For fund managers, macro risks generally encompass the big global shifts that underpin their strategy: geopolitics, the ascent of China, the broad sweep of global monetary policy, and so on. Climate is now earning a place on this list.

“It is in the realm of macro,” said David Riley, chief investment strategist at BlueBay Asset Management. “It is now a medium- and short-term issue that relates to inflation, growth and public finances. It implies much lower consumption. It is not going to be a costless transition.”

Up to now, the simmering planet has largely been a cause for hand-wringing among investors, many of whom have sought, generally with the best of intentions, to help turn the situation round. Investment strategies that either encourage sustainable behaviour, or punish wrongdoing, have blossomed into a vast industry in huge demand.

Line chart of Pence per therm showing UK natural gas prices soar

Some of the tensions and contradictions at the heart of that industry have shot into the spotlight lately. For a fund, how virtuous is virtuous enough? Does sustainable investment actually do any good? Are asset managers making promises they cannot keep?

It is important to get this stuff right. But these concerns have an element of counting the deckchairs on the Titanic. The real response that is needed becomes more urgent as the earth continues to heat up.

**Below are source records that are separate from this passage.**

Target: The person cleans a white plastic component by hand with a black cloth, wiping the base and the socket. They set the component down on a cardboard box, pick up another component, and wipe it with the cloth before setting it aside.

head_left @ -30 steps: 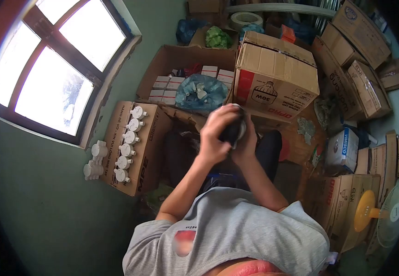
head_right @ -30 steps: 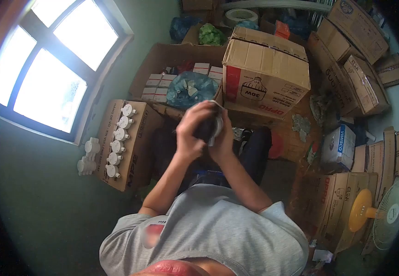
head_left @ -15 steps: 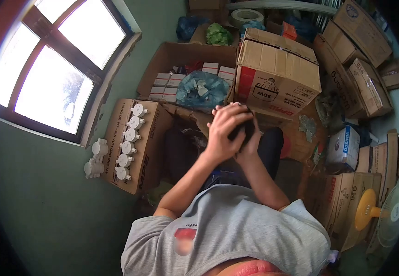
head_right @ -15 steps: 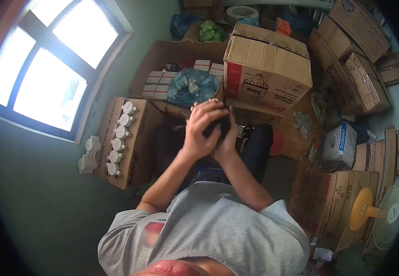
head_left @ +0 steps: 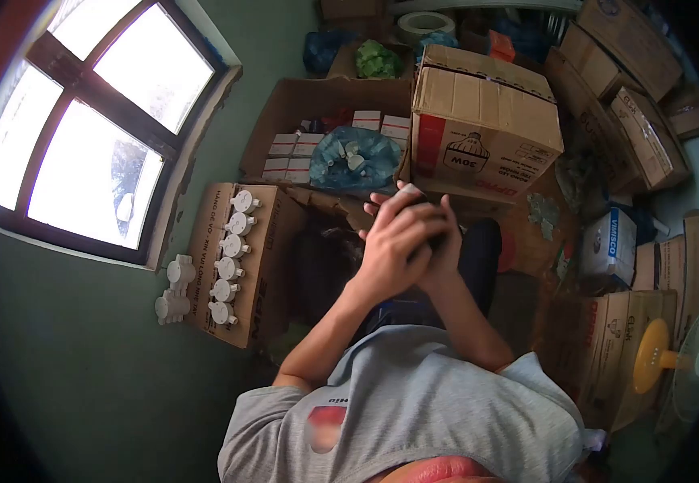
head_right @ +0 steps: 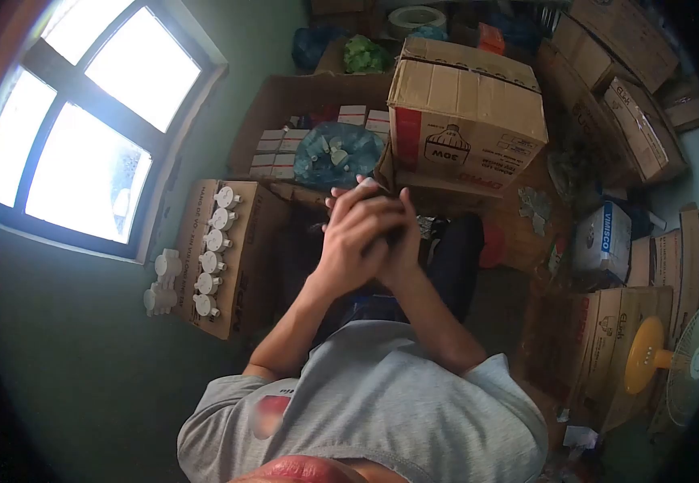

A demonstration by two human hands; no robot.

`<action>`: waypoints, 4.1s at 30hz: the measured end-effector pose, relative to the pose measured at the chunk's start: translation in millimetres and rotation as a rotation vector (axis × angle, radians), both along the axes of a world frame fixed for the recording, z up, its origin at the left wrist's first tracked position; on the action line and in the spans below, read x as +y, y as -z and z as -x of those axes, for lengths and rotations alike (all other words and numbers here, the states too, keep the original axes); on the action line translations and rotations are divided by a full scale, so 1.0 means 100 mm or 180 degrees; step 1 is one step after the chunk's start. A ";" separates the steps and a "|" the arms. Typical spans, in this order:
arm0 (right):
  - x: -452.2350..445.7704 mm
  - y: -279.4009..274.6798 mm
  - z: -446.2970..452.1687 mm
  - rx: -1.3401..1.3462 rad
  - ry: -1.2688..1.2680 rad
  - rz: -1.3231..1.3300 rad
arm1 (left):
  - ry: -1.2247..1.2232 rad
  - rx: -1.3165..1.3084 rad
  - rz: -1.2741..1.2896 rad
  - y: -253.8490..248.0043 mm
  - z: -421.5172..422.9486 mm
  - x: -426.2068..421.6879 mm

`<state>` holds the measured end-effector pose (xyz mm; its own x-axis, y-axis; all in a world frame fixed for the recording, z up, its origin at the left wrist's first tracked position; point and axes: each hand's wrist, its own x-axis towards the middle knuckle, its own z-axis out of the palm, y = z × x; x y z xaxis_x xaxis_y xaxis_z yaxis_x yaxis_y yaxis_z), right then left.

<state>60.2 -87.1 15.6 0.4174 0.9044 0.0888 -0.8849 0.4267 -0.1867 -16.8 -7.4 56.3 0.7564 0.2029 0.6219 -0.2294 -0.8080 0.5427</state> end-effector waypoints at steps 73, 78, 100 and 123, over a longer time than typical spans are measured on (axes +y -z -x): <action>0.23 0.59 -0.24 -0.0129 0.0397 0.1496 | 0.0127 0.0141 0.0955 0.80 0.07 0.26; 0.26 1.03 -0.14 -0.0369 0.0641 0.2132 | 0.0318 0.0436 0.1481 0.94 0.43 0.57; 0.64 1.10 0.91 -0.2908 -0.1767 0.1835 | -0.5040 0.0970 0.2248 1.34 3.51 0.64; 0.30 1.16 0.49 -0.2333 -0.1546 0.2019 | -0.5376 0.1432 0.2039 1.88 4.27 1.40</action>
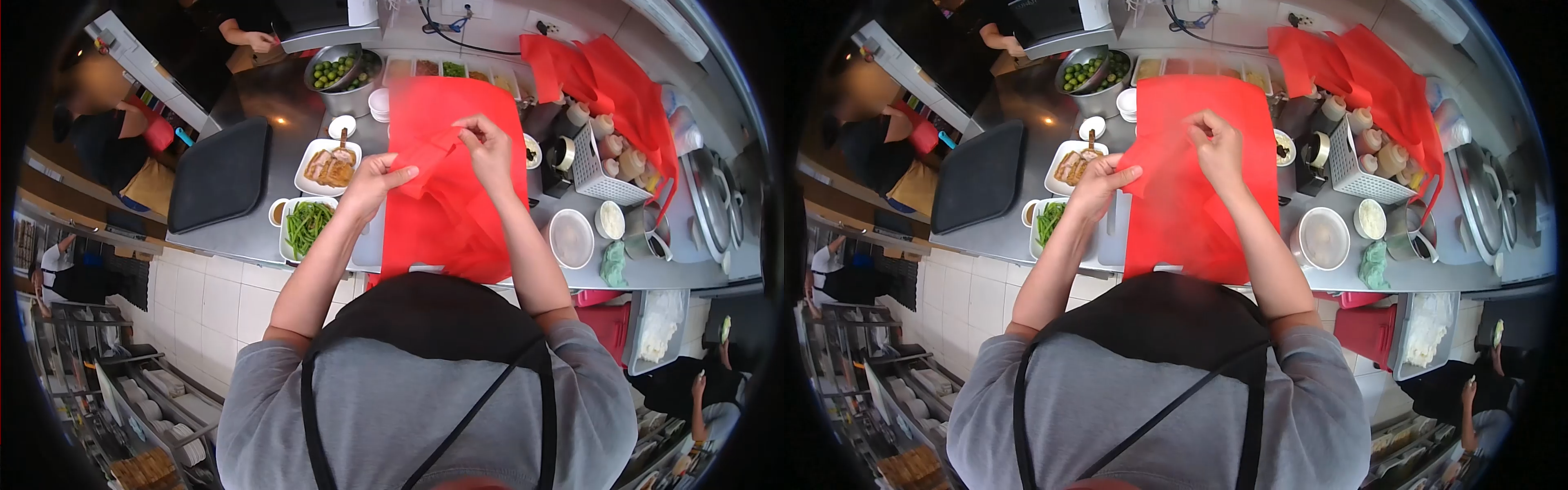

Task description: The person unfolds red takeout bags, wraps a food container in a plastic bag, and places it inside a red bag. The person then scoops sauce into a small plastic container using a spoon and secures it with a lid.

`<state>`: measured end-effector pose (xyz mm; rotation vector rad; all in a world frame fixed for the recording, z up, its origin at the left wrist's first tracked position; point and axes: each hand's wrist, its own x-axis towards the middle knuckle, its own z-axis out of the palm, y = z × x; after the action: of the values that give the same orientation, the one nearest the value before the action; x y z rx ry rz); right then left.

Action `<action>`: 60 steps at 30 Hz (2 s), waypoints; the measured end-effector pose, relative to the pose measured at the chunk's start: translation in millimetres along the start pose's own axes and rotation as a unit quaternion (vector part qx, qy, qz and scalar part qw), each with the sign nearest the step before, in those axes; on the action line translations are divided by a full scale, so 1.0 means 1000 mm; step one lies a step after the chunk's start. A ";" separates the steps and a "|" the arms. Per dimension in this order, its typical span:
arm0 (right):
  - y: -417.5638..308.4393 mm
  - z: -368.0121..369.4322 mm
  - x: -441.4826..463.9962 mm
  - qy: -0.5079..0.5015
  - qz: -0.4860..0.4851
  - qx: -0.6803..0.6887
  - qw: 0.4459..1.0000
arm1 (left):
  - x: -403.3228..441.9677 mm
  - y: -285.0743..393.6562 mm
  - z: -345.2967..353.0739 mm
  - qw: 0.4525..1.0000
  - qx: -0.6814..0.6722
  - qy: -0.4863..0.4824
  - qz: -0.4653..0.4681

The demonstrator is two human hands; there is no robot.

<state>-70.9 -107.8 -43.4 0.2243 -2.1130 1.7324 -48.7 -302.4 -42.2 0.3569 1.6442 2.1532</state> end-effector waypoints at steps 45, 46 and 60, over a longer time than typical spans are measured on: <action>-0.019 -0.129 -0.064 -0.240 0.048 0.159 0.956 | 0.044 -0.020 0.046 0.910 0.385 0.098 0.115; -0.012 -0.131 -0.061 -0.243 0.045 0.160 0.956 | 0.041 -0.023 0.046 0.937 0.341 0.022 0.073; 0.157 -0.104 0.033 0.145 0.140 -0.494 0.846 | 0.014 -0.058 -0.014 0.961 0.253 -0.071 -0.091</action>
<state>-137.9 31.2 -156.6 -0.6218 -2.5510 0.5241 -57.7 -294.9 -102.5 0.4706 2.0378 1.5181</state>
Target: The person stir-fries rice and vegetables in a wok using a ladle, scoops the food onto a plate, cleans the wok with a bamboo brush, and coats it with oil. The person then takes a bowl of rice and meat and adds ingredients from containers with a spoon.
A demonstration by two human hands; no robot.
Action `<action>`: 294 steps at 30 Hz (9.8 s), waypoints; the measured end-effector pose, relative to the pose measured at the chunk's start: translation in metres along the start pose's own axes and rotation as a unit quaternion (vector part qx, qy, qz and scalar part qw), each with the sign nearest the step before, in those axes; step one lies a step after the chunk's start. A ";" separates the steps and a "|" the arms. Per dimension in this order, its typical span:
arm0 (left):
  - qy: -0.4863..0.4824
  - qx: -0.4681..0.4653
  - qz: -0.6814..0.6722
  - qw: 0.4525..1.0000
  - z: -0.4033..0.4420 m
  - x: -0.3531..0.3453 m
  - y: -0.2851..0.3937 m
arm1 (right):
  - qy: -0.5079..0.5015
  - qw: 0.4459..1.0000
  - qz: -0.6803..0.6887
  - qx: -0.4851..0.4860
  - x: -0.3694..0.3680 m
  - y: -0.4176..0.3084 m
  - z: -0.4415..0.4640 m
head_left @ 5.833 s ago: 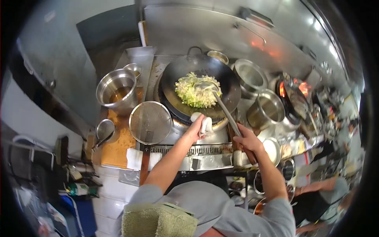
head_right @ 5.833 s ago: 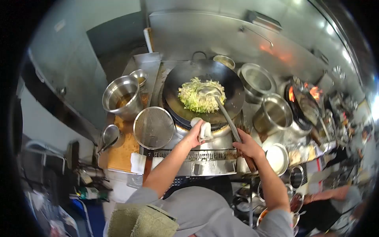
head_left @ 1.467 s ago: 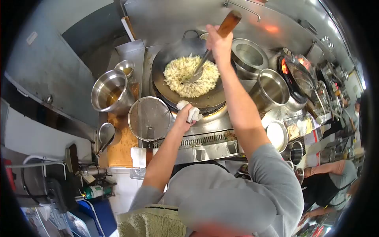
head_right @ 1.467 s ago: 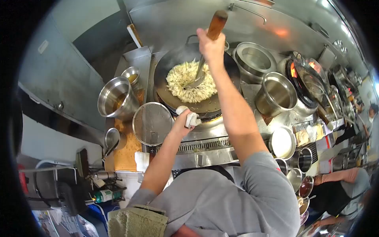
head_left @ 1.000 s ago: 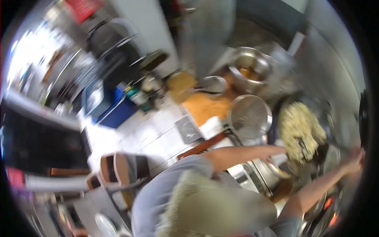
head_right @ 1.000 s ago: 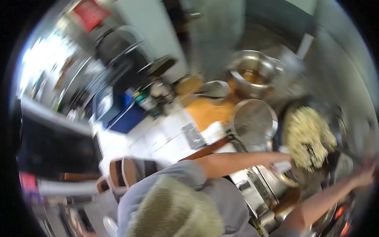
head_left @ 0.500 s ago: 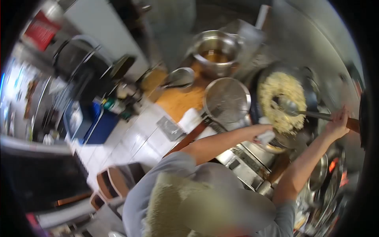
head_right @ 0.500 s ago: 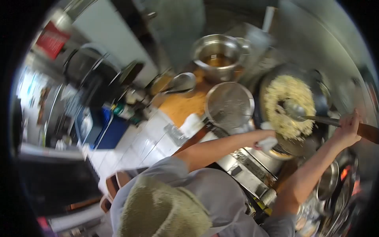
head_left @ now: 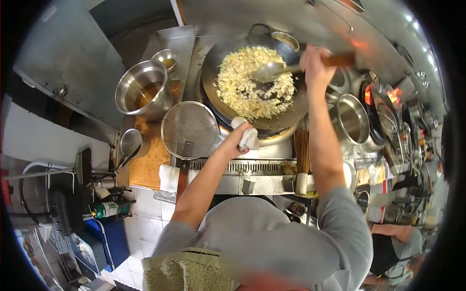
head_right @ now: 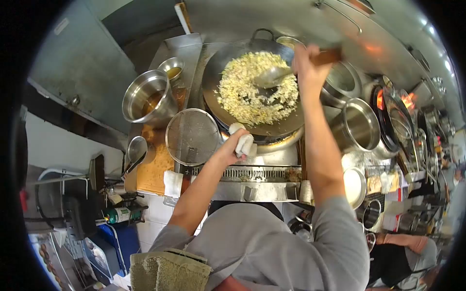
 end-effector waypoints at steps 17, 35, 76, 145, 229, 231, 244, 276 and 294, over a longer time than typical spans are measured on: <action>0.047 -0.214 -0.106 0.970 -0.056 -0.022 -0.019 | 0.144 0.985 -0.061 -0.068 -0.009 -0.033 0.032; -0.001 -0.177 -0.046 0.983 -0.017 -0.035 0.000 | 0.159 0.973 -0.152 0.074 -0.019 -0.086 -0.063; -0.021 0.002 0.054 0.998 0.002 -0.002 0.005 | 0.110 0.990 -0.067 0.059 -0.040 -0.066 -0.029; 0.015 -0.185 -0.023 0.982 -0.039 -0.028 0.002 | 0.167 0.966 -0.169 0.104 -0.010 -0.073 -0.036; -0.100 -0.012 0.010 0.995 0.009 -0.002 0.005 | 0.116 0.991 -0.069 0.003 -0.033 -0.025 -0.050; -0.102 -0.008 -0.001 0.995 0.006 -0.003 -0.001 | 0.066 0.996 0.059 -0.031 -0.036 0.009 -0.036; -0.103 -0.018 0.043 0.994 0.008 -0.001 0.003 | 0.060 0.996 -0.070 0.005 -0.013 -0.039 -0.021; 0.078 -0.232 -0.096 0.965 -0.115 -0.044 -0.071 | 0.108 0.989 0.034 -0.098 0.034 -0.096 0.024; -0.073 -0.183 -0.019 0.980 0.001 -0.026 0.000 | 0.133 0.989 0.038 -0.051 0.058 -0.040 -0.115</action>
Point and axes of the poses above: each hand's wrist, its own z-axis towards the middle knuckle, its own x-axis out of the back of the hand, y = z × x, the point moved 9 cm from there along z, towards the middle knuckle, and after that the axes turned 15 degrees about -x, right-handed, at the moved point
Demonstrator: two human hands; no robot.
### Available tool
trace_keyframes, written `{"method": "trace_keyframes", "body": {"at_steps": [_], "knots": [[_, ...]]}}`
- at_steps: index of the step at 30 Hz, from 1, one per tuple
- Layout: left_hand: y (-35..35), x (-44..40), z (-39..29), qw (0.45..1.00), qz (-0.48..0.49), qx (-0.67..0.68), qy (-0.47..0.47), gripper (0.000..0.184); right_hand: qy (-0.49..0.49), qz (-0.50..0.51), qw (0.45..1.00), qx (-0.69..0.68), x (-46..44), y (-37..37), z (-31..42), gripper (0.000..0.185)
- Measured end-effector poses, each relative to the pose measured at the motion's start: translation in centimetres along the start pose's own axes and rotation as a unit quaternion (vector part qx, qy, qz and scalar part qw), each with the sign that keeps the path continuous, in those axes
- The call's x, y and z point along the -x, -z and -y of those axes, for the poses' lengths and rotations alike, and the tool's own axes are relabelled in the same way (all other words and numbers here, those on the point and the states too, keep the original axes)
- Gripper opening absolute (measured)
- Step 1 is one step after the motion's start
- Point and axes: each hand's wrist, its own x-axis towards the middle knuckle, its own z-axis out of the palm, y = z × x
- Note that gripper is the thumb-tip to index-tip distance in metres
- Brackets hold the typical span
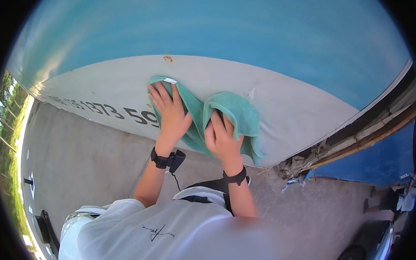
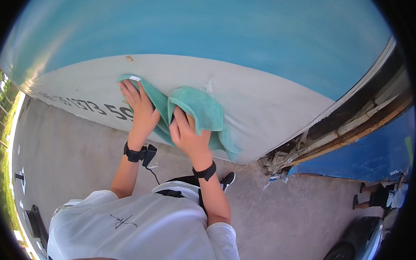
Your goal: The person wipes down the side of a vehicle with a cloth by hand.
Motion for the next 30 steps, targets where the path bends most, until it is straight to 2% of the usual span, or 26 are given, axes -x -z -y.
{"method": "trace_keyframes", "body": {"at_steps": [1,4,7,10,13,14,17,20,22,24,27,30], "knots": [[0.0,0.1,0.2,1.0,0.001,-0.003,-0.002,0.082,0.026,0.044,0.999,-0.008,0.2,-0.2,0.2,0.034],[-0.4,0.0,0.6,1.0,-0.001,-0.012,-0.007,0.083,0.028,0.007,1.0,0.004,1.0,-0.4,-1.4,0.036],[0.0,0.1,0.4,1.0,0.001,-0.017,-0.002,0.084,-0.053,-0.033,0.997,0.047,1.3,0.8,-2.8,0.036],[0.1,0.1,0.2,1.0,0.007,-0.014,0.006,0.084,-0.074,-0.104,0.99,0.052,0.4,1.2,-2.7,0.035],[-0.3,0.2,0.3,1.0,0.002,-0.021,0.006,0.085,-0.055,-0.058,0.997,-0.001,-0.7,0.8,-0.5,0.032],[-0.5,0.1,0.3,1.0,0.0,-0.021,0.008,0.086,0.003,-0.014,1.0,0.015,-1.0,0.6,0.1,0.03],[-0.2,0.2,0.1,0.999,0.012,-0.036,0.015,0.091,0.037,0.022,0.999,0.009,-0.9,0.4,0.1,0.032],[-0.1,0.0,0.0,0.999,0.019,-0.038,0.012,0.093,-0.091,-0.107,0.99,0.024,-0.5,1.1,-1.8,0.038],[-0.2,0.2,0.0,0.999,0.013,-0.038,0.009,0.093,-0.095,-0.11,0.989,0.009,-0.7,1.4,-1.6,0.04],[-0.5,0.1,-0.1,0.999,-0.002,-0.039,0.005,0.092,-0.085,-0.094,0.992,-0.008,-1.1,1.4,-0.7,0.04],[-0.9,-0.1,-0.6,0.999,-0.039,0.01,0.011,0.084,0.019,-0.007,0.999,0.031,-1.4,0.5,0.8,0.04],[-0.8,0.0,-0.9,0.999,-0.027,-0.032,0.022,0.093,-0.063,-0.014,0.998,0.018,-0.3,0.7,0.3,0.042]]}}
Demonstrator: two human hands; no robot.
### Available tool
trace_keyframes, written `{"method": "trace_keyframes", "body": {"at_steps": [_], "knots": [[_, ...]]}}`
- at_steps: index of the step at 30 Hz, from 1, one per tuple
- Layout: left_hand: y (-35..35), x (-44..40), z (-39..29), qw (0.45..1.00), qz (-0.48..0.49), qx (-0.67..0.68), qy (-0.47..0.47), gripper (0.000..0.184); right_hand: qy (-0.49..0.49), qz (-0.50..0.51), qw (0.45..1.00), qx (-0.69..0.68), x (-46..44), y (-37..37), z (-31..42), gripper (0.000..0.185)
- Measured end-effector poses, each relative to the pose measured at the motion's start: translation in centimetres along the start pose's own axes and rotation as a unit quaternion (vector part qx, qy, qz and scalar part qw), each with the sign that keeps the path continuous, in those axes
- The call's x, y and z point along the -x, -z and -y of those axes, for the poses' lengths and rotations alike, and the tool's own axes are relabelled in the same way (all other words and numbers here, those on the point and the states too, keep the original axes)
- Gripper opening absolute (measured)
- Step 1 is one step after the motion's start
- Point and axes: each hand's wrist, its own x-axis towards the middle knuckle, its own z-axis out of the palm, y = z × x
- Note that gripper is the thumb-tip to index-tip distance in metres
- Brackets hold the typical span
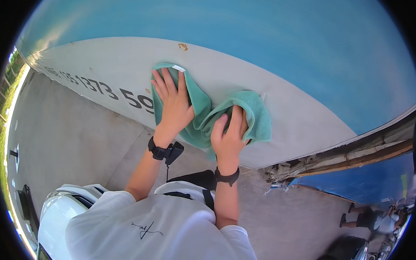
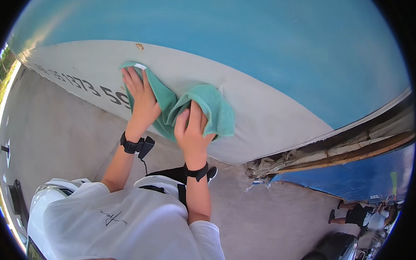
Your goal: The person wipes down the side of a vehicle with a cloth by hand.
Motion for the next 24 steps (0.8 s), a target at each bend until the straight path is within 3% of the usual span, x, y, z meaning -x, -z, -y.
{"method": "trace_keyframes", "body": {"at_steps": [2,6,10,12,15,18,21,24], "knots": [[0.4,-0.1,-0.2,1.0,0.006,0.003,0.002,0.093,-0.044,-0.004,0.999,-0.018,0.4,0.3,-1.0,0.046],[0.5,0.0,-0.6,1.0,-0.008,0.005,0.014,0.093,-0.035,-0.06,0.998,-0.012,-0.7,0.3,0.3,0.046],[0.6,-0.1,-1.5,0.995,-0.044,0.073,0.059,0.08,-0.027,0.097,0.993,-0.054,0.2,0.0,1.4,0.05],[1.0,-0.2,-1.8,0.993,-0.055,0.083,0.068,0.08,-0.043,0.098,0.993,-0.05,0.3,0.0,1.6,0.049],[1.1,-0.3,-0.9,0.995,-0.065,0.047,0.067,0.083,-0.08,0.024,0.995,-0.048,0.0,0.0,1.6,0.049],[1.6,-1.1,0.9,0.981,-0.116,0.087,0.131,0.088,-0.125,-0.043,0.991,-0.028,-0.4,0.5,0.9,0.052],[2.1,-1.9,2.8,0.964,-0.154,0.114,0.186,0.094,-0.115,0.016,0.993,-0.037,0.0,1.0,1.1,0.052],[3.1,-1.9,1.8,0.963,-0.132,0.112,0.207,0.091,-0.054,0.093,0.994,-0.03,0.9,0.3,1.6,0.054]]}}
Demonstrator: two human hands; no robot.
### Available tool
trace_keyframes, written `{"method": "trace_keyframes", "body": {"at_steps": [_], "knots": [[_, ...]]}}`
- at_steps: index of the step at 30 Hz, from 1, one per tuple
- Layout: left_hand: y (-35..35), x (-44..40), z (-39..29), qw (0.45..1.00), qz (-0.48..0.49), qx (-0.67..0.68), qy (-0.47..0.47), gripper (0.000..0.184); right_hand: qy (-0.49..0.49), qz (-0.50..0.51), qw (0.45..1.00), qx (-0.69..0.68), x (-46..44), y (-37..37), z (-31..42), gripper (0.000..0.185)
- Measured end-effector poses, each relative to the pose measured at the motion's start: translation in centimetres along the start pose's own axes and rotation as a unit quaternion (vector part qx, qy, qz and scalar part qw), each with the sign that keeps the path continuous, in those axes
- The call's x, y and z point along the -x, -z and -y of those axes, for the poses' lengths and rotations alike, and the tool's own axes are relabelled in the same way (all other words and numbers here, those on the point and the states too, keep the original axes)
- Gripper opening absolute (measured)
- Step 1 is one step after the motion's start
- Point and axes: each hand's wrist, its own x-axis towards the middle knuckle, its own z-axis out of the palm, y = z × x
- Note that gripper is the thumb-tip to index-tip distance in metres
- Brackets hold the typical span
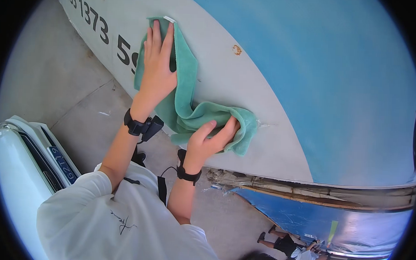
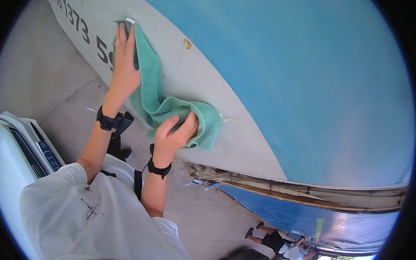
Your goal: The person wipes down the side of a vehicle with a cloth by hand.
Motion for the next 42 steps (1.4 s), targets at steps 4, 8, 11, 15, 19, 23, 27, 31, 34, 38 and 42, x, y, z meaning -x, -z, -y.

With COP26 climate talks coming up before the end of this year that no doubt herald a sweep of new government announcements, Barclays has already sought to remind clients to take seriously the risks to portfolios that this implies.

“With the direction of travel becoming increasingly clear, financial markets participants would be well advised to anticipate measures [such as carbon trading schemes and carbon taxes] and plan accordingly,” the bank said in a note this week.

Investment house Fidelity International addressed this issue in a report this summer. Its view is that most money managers are still failing to see the immediacy of this issue.

“Mainstream long-term macroeconomic projections, and consequently consensus capital markets assumptions used by the investment industry, underplay both the magnitude and geographical dispersion of climate change impacts on key macroeconomic variables such growth and inflation,” it said.

An impact is likely whether we try and halt the effects of climate change or not. For example, emerging-market equity returns are particularly vulnerable if we keep going as we are and leave the planet to fry, Fidelity warns.

Right now, the debate on inflation, and how persistent it will prove to be, centres on the economic bounce back from the coronavirus pandemic, and how long supply-chain logjams will continue.

If Fidelity is right, that gives only part of the picture: “While a number of factors putting pressure on inflation currently are most likely to be transitory, we believe policies to achieve net zero by 2050 have the potential to bring out more persistent inflationary forces which are still not discounted by the markets and are underestimated by investors.”